▸ The task
Given the listing below, write out exactly the lines starting with the line that has "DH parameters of" and going on through the line that has "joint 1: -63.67", both kept.

▸ Dataset content
****

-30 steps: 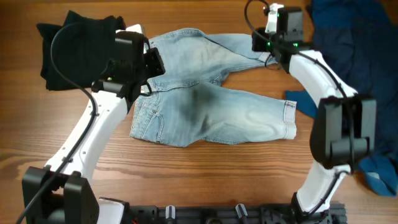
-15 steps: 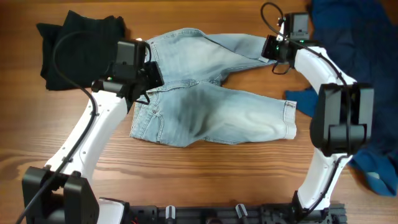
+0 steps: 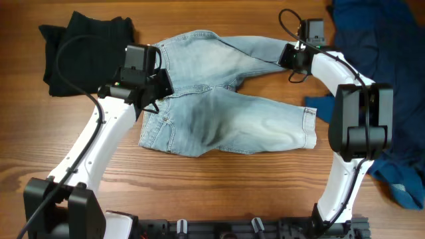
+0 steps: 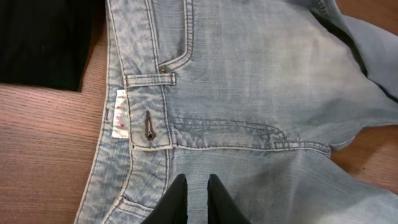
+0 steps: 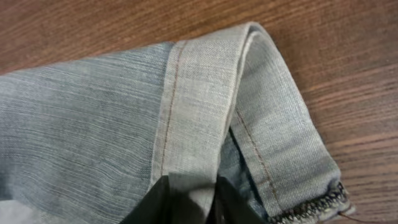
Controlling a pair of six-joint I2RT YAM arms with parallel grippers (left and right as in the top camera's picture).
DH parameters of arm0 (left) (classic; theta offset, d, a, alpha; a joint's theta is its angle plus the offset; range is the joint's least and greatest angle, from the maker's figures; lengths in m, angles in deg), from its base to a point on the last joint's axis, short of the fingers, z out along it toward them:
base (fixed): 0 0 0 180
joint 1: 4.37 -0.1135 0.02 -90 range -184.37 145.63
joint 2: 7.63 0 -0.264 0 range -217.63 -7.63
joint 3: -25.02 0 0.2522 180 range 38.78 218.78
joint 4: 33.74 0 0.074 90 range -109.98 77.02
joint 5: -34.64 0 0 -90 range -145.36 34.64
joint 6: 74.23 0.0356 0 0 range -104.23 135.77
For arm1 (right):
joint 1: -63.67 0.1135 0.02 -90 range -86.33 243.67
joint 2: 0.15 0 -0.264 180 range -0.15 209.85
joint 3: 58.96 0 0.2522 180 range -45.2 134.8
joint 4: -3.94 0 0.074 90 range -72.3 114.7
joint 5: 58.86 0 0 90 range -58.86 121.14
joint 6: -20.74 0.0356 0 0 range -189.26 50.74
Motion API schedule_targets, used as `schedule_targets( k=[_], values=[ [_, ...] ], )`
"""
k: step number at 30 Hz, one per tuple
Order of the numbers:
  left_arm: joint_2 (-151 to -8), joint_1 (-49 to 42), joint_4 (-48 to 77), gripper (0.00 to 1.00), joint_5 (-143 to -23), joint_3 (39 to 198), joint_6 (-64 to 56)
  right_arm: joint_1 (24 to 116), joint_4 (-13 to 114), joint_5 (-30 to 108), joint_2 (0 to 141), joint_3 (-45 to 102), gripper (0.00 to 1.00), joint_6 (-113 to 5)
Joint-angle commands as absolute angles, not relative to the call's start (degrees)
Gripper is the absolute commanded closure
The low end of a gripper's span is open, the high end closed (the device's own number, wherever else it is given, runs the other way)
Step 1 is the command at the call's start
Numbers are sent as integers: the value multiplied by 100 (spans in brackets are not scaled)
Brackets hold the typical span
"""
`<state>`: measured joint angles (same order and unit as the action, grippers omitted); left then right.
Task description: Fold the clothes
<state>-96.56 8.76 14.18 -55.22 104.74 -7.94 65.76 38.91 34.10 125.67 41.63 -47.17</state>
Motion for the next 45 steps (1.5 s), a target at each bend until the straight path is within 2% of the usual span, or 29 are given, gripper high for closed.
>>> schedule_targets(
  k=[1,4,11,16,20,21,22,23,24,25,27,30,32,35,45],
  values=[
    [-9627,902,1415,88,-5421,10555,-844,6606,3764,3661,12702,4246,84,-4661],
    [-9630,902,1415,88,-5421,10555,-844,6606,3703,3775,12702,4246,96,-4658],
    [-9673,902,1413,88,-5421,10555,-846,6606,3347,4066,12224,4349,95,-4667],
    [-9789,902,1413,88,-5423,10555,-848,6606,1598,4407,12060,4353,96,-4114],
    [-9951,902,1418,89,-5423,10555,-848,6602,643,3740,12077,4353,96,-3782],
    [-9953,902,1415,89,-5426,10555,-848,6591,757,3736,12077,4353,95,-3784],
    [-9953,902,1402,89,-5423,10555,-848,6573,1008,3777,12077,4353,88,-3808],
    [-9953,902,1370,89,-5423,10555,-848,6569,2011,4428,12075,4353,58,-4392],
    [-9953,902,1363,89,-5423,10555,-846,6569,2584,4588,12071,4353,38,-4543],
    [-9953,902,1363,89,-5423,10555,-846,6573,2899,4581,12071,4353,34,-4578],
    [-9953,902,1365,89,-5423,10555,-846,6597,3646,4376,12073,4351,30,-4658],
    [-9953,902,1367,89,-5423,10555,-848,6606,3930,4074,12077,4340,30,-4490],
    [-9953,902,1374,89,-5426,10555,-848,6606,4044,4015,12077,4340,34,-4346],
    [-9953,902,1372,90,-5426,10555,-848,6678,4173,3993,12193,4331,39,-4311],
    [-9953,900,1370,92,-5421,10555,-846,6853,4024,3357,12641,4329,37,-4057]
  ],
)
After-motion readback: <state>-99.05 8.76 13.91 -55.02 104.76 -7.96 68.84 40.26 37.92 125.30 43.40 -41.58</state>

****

▸ Response
DH parameters of arm0 (left) (classic; theta offset, d, a, alpha; a joint's theta is its angle plus the offset; range is the joint's least and greatest angle, from the maker's figures; lengths in m, angles in deg), from its base to a point on the last joint's axis, short of the fingers, z out along it toward them:
base (fixed): 0 0 0 180
joint 1: 4.37 -0.1135 0.02 -90 range -184.37 145.63
joint 2: 7.63 0 -0.264 0 range -217.63 -7.63
joint 3: -25.02 0 0.2522 180 range 38.78 218.78
joint 4: 33.74 0 0.074 90 range -109.98 77.02
joint 5: -34.64 0 0 -90 range -145.36 34.64
joint 6: 74.23 0.0356 0 0 range -104.23 135.77
For arm1 (right):
joint 1: -63.67 0.1135 0.02 -90 range -86.33 243.67

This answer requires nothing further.